Given Blend’s background, it’s probably not a surprise that most of those companies are focused on mortgage loan origination. UpEquity, for instance, makes cash offers for homes on a borrower’s behalf while also speeding up the time it takes to close a mortgage, and it relies on Blend for both the front-end application process as well as back-end data collection.

“Blend provides a seamless user experience and a front end we can deploy out of the box to our customers,” UpEquity CEO Tim Herman said. He added that Blend has done a great job of building the asset and income verification tools it relies on to power UpEquity’s decision-making process and underwriting engine.

That said, fintechs don’t necessarily have to be in the mortgage space to take advantage of Blend’s technology — particularly its consumer banking and credit card products. As one example, Bilt, which has created a loyalty program for renters to earn rewards by using its credit card to pay rent, adopted Blend initially to power its card application process.

Bilt founder Ankur Jain explained that his startup had to develop its loyalty program and also build a payment platform processor for handling rent payments for millions of apartments across the country.

“To then have to reinvent integrations into the credit bureaus for credit screening or doing ID verification — it’s just a lot of work,” Jain said. “That’s not core to our business, so partnering with somebody like Blend on the card side was really great for fast-tracking that process, and get up and running.”

Blend doesn’t compare itself to the banking-as-a-service startup category, but given the breadth of its product offering, it at least has the pieces in place to capture some of that business, particularly among mortgage- or lending-focused startups.

The pros of serving the fintech market

Over its lifetime, Blend has had a fair amount of success signing up banks and mortgage lenders for its products. In its second-quarter earnings report, the company claims 32 of the top 100 U.S. financial services firms by assets under management and 28 of the top 100 U.S. non-bank mortgage lenders as customers.

So why go after startups?

Well, for one thing, it’s a huge, and growing, market. CB Insights reported that investors poured $31.3 billion into fintech startups in the third quarter alone, and fintech funding in 2021 is already double the amount invested last year. There doesn’t appear to be any signs of investor pullback in the private markets anytime soon.

More importantly, the fintech market is where a lot of future growth in financial services will come from. Getting in on the ground floor of a fintech startup is one way to scale Blend’s business over time. Ghamsari notes that even if 90% of the fintechs it serves today fail, the 10% that survive will probably represent a huge part of its business.
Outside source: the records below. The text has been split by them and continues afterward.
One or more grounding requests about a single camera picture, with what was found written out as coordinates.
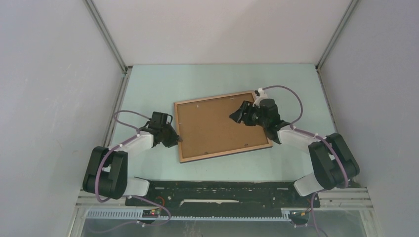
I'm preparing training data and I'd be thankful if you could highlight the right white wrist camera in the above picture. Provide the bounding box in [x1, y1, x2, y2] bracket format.
[253, 88, 268, 107]

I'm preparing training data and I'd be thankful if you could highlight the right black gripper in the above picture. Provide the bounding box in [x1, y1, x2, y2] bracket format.
[230, 100, 269, 128]

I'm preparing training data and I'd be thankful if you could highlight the right aluminium corner post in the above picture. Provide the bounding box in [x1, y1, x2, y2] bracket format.
[316, 0, 361, 73]

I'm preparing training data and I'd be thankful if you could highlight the left aluminium corner post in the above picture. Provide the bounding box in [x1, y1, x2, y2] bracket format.
[83, 0, 128, 74]

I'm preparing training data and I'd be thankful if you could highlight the brown backing board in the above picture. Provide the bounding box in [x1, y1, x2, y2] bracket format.
[174, 91, 273, 163]

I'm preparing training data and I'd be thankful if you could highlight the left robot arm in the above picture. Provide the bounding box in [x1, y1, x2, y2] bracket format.
[82, 111, 180, 206]

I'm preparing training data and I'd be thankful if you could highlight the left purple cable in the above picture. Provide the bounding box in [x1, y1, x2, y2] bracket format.
[94, 110, 172, 228]

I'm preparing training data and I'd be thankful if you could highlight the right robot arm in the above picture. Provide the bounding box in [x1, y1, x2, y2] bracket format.
[229, 98, 360, 206]

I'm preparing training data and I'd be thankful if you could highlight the aluminium corner post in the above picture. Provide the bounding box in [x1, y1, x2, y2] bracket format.
[83, 0, 128, 74]
[316, 0, 361, 73]

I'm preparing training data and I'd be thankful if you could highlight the wooden picture frame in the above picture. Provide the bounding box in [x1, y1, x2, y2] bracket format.
[173, 90, 274, 164]
“There are certainly fintechs that will go out of business,” Ghamsari said. But, he added, “I think it would be unwise to not invest in a segment and not offer our product to a segment because it might hurt our metrics around churn.”

Finally, as banking, lending and payments increasingly become digital, we’re going to see more consolidation — and convergence — between the types of services that are offered across different service providers. A neobank might offer banking and debit cards today, but over time will likely expand to include credit and lending products. Conversely, an online mortgage provider may someday add a banking or digital wallet component to its business.

“Our aim is to be a platform for the entire industry,” Ghamsari said. “And the industry is going to look different and have a different makeup 10 years from now.”